● **Given information**
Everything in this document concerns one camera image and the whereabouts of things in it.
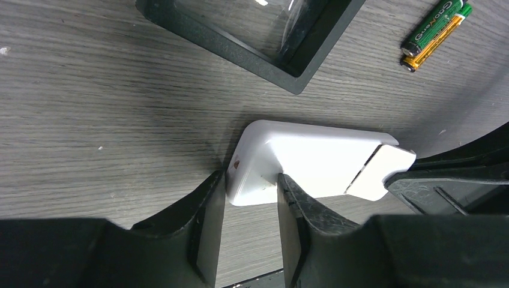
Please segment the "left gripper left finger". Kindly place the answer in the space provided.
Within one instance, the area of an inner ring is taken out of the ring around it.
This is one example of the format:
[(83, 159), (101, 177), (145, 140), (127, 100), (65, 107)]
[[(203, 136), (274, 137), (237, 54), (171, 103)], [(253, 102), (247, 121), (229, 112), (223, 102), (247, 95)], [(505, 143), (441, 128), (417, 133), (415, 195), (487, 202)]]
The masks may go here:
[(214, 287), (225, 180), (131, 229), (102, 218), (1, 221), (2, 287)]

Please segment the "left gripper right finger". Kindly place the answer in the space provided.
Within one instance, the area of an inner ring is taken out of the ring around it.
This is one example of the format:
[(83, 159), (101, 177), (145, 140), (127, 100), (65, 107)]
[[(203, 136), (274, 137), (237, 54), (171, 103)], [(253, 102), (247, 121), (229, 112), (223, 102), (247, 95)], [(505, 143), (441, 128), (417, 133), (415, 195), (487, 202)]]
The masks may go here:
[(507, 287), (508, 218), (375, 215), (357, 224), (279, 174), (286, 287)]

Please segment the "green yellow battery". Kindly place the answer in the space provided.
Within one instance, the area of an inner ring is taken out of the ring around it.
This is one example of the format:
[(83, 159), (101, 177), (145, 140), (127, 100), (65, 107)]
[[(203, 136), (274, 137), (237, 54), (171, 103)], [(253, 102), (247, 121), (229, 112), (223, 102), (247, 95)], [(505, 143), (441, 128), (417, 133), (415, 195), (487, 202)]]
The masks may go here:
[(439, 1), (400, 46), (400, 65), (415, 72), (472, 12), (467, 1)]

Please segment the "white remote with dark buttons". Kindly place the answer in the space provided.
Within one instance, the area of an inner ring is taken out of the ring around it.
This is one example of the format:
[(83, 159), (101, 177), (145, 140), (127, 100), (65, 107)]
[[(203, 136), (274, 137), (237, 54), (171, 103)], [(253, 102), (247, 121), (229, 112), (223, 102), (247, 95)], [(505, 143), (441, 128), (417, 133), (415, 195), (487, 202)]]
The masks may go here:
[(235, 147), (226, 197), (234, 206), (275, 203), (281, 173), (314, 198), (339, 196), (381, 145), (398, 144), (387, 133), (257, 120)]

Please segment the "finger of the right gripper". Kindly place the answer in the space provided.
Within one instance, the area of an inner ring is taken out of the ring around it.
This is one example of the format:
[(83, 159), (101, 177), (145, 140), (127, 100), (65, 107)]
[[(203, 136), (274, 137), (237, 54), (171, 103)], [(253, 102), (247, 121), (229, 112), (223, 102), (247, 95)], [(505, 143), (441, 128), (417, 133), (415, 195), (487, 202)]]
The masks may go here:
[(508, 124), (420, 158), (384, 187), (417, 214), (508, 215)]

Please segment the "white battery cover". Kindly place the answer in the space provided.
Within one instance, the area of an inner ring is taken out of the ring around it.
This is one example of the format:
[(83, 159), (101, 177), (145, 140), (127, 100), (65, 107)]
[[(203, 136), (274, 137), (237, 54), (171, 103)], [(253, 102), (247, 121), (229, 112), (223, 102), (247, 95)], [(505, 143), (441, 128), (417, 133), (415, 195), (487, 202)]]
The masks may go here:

● **What this task involves**
Give only the number of lines in the preceding material that contain the string "finger".

● **Expected output**
3